From the line containing "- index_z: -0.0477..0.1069" through the last line of the data, both ends included, write out every line exactly; omit the pictures.
== Segment start ==
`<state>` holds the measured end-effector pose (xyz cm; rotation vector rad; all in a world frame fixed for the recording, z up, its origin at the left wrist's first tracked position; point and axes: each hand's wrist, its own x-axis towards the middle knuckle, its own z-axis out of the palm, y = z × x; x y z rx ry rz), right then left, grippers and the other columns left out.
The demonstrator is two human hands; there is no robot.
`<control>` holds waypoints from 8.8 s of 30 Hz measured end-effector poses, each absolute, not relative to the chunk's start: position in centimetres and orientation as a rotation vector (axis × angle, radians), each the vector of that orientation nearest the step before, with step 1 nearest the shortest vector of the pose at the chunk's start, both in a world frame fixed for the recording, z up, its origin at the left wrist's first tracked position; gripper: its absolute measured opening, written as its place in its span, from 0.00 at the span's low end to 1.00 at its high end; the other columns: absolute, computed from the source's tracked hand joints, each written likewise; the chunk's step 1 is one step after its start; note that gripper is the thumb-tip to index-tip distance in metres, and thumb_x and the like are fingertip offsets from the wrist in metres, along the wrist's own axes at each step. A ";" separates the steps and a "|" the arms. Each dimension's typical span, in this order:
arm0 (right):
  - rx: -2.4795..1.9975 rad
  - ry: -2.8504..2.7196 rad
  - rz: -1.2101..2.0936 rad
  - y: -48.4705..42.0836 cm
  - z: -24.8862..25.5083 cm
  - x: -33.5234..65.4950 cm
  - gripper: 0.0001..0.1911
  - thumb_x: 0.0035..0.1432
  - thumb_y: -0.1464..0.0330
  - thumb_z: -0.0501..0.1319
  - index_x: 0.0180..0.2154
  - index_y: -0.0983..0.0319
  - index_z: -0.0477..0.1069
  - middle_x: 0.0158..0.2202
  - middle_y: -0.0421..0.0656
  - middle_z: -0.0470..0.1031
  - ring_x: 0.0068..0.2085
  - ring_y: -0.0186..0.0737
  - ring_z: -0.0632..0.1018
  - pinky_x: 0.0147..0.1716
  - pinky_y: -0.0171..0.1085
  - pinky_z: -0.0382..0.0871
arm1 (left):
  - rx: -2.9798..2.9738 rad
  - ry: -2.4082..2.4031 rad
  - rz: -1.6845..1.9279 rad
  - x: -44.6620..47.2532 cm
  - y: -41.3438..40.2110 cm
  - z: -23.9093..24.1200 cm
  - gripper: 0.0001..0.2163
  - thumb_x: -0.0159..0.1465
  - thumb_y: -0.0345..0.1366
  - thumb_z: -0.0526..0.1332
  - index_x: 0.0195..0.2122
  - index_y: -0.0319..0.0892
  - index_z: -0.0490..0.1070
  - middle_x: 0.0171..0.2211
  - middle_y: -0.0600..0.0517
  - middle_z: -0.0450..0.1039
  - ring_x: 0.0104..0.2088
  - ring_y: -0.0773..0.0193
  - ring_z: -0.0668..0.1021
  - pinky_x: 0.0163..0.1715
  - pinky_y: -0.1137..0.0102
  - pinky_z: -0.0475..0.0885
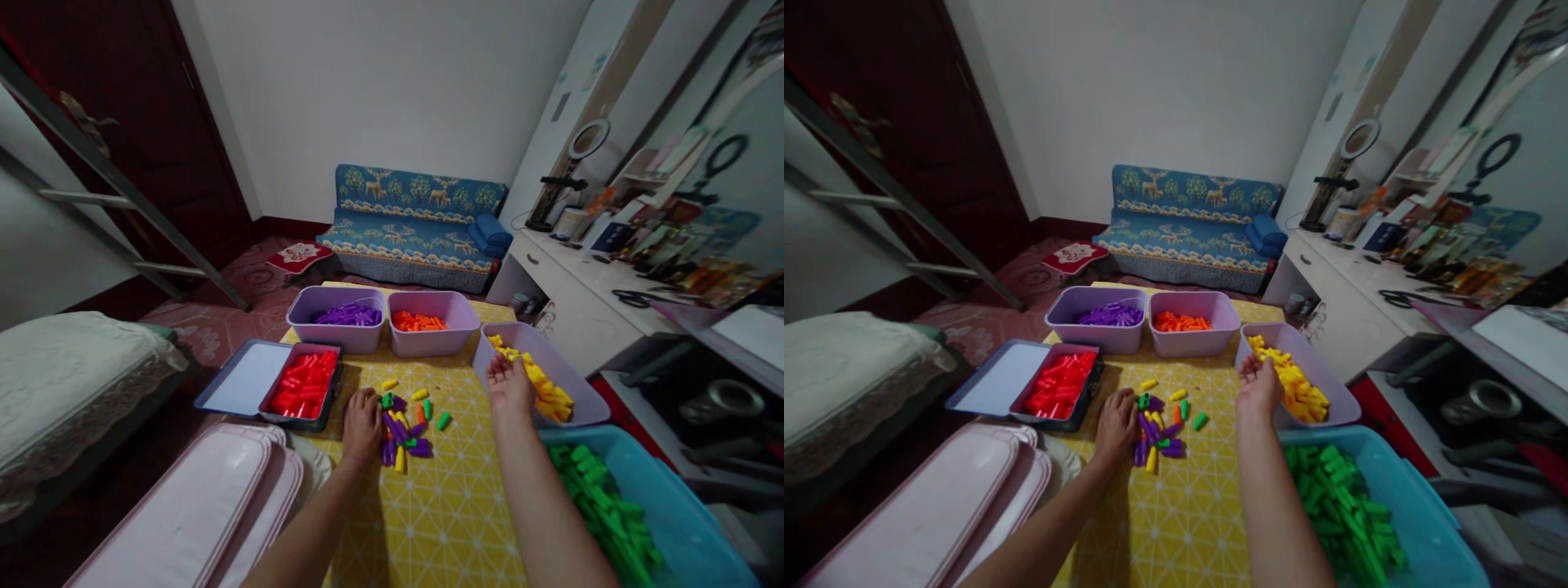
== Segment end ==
Your response:
  - index_z: -0.0477..0.1069
  - middle_x: 0.0158..0.2202
  - middle_y: -0.0421..0.0656
  - middle_z: -0.0470..0.1031
  - ring_x: 0.0068..0.2085
  - ring_y: -0.0186..0.0737
  - ring_z: -0.0632..0.1018
  - pinky_x: 0.0147..0.1716
  - pinky_y: -0.0171..0.1085
  - pinky_z: -0.0382..0.0871
arm1 (left):
  - rx: -2.9798..2.9738 rad
  - ry: -2.4082..2.4031 rad
  - rz: -1.6845..1.9279 rad
  - x: -44.6620..47.2532 cm
  - y: -41.3438..40.2110 cm
  - z: -23.9093..24.1200 cm
  - gripper: 0.0001..0.2163
  - thumb_x: -0.0159..0.1465
  - thumb_y: -0.0345..0.1366
  - thumb_z: -0.0526..0.1332
  - index_x: 0.0195..0.2122
  - index_y: -0.0319..0.0892
  - index_z: -0.0490..0.1070
  - middle_x: 0.0171..0.2211
  - middle_y: -0.0600..0.0517
  - middle_z: -0.0450..0.1039
  - ring_x: 0.0104..0.2088
  - ring_y: -0.0773..0.0193
  - ring_z: -0.0668..0.1021
  - pinky_x: 0.0163..0.1715
  - pinky_y: -0.1137..0.0102
  - pinky_z: -0.0475..0.0885

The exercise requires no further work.